The age of austerity is driven by the lower consumption of ‘stuff’.

The baby boomers were reared to be consumers. It was the baby boomers who began the acquisition of things and the must-buy consumer boom that is now such an ingrained part of our psyche.

However, the baby boomers are drawing nearer to retirement age and we must wonder how the upcoming generation of retirees will fund the lifestyle that they have become so used to?

In an environment of falling interest rates, money to live on will be front of mind, and we may very well see that ‘risky’ assets such as shares will end up having a lower weighting in portfolios, especially if we continue to see the volatility in world markets that now seem to be daily events. I feel that property and fixed interest allocations will play a more prominent role in the retiree’s basket of investments.

I wonder how many people actually know that it was the German Chancellor Otto von Bismarck who brought in the fixed retirement age of 65 in the year 1881. Back then, the average life expectancy was only 43 years of age.

What the over-65s will do in the coming decades if the working age is not increased is an interesting question. Maybe they will volunteer and work for the community.
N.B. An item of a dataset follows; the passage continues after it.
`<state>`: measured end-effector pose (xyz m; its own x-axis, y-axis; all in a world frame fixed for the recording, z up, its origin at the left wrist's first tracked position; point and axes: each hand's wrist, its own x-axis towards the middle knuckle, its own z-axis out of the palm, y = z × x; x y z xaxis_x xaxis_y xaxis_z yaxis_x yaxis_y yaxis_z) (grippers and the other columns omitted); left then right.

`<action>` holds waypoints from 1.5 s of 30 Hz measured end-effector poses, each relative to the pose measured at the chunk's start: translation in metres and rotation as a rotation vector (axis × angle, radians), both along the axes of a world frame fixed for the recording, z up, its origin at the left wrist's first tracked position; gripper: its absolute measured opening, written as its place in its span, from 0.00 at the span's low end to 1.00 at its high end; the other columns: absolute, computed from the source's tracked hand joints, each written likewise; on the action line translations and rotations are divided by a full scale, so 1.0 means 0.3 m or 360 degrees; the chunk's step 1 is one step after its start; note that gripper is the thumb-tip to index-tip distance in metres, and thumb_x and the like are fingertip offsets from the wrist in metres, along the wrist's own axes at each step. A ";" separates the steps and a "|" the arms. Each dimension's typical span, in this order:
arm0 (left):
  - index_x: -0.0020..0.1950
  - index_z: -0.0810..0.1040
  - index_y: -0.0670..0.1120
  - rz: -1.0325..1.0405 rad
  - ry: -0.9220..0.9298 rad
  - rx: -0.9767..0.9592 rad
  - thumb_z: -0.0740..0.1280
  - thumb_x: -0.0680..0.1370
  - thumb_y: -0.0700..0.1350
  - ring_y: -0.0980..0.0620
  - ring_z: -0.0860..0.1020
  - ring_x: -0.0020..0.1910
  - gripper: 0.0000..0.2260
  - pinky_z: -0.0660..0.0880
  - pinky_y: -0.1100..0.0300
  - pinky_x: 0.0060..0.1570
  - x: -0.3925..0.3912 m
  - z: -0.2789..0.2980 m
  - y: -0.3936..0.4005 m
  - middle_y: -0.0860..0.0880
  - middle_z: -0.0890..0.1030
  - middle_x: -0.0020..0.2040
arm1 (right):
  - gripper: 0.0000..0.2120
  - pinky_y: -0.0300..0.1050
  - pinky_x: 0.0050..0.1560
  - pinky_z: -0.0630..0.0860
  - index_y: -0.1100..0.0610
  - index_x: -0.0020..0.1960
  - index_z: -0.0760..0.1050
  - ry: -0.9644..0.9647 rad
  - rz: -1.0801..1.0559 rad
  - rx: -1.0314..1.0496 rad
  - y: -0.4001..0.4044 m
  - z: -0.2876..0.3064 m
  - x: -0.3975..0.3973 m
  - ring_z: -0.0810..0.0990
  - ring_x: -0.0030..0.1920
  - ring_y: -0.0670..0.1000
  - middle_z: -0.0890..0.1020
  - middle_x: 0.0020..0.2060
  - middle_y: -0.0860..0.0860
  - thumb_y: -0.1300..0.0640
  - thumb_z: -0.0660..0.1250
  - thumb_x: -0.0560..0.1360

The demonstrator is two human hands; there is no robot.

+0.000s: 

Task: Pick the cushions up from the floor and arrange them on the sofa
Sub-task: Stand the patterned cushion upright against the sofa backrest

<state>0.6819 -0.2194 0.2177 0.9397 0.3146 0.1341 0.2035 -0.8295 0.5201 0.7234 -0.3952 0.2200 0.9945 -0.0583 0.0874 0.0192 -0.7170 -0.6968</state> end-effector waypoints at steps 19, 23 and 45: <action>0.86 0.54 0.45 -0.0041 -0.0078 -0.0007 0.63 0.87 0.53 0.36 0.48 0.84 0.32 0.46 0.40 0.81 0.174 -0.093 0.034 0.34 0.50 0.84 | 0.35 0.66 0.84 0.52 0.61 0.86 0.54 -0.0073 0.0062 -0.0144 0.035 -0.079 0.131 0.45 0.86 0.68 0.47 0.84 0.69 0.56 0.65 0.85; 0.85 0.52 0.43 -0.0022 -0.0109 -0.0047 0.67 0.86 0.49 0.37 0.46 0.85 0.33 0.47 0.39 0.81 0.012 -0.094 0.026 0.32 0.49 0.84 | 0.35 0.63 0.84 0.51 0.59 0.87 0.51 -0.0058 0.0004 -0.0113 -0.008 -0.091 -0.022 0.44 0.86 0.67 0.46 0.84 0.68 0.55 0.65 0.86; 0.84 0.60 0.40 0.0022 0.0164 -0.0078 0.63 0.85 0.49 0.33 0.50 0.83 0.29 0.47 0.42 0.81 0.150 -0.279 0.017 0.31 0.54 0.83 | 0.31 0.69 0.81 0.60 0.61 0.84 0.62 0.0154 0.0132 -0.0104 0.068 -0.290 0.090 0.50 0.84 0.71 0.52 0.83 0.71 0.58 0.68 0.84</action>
In the future, there will need to be a trade off between the traditional model of work, incentive and consumption to more of a model that takes into account experience and passion for the work.

The traditional contract of a job for life no longer exists so people will need deep and specialist knowledge about an area rather than being a generalist.

Welcome to the world of future fragmentation.

As the cost of energy increases so too will transportation costs. Travelling long distances to work will be expensive and discouraged. Parking costs will be exorbitant in order to discourage people from making unnecessary trips into the city. More and more people will live on the fringe to enjoy lifestyle and will travel much shorter distances to work.

Anxieties about carbon and energy costs are casting a shadow over growth across the globe. If we embrace and get used to a low carbon world, we could live closer to our work, commute less and travel long distances as a last resort. Without doubt the cost of utilities will continue to rise and rise. Electricity, water and gas will simply cost more and more as the costs of extracting energy rise.

One way of aligning with higher energy costs will be to build office hubs around 10 kilometers from populated areas that will be connected by light transport. These hubs will be used by anyone who live in the vicinity and will also provide an opportunity for people to interact and work together in a collaborative environment. Offices will be open 24-hours a day in order to cater for different timezones and workstations will be temporary and flexible. In a physical location, we can form new networks, develop new skills, connections and competencies. Video conferencing facilities will be particularly popular and will offer global connections. Working from home will still take place but no one really likes to be seen in his or her pajamas.

As our time becomes more fragmented, it becomes more valuable. In the future, as no one will want to drive their motorcar long distances to the office, attention will be focused on how to spend more quality time with friends and family.

Technology will only serve to make our worlds more fragmented. Even now we live in a joined-up global world with customers and colleagues in all corners of the globe. In years to come, mini computers will be built in to every fabric of our lives and data will be downloaded and analysed 24-hours a day, seven days a week.

We may in future even have our own carbon budgets that limit us as to where and when we can travel. As the populations of the emerging economies grow, countries like China and India will enter energy intensive periods of economic growth, which will mean more pressure on energy reserves and prices.

As aspirations rise in the emerging economies, so too will demand for modern technology and everyday appliances such as fridges and air conditioners, not to mention the increase in demand for motor vehicles and transport. While we will continue to experience booms and busts, there will clearly be high growth and increased demand for medical services in countries where populations are ageing and stem cell research will boom.

Skills in energy conservation will also be in demand and creative clusters will emerge everywhere.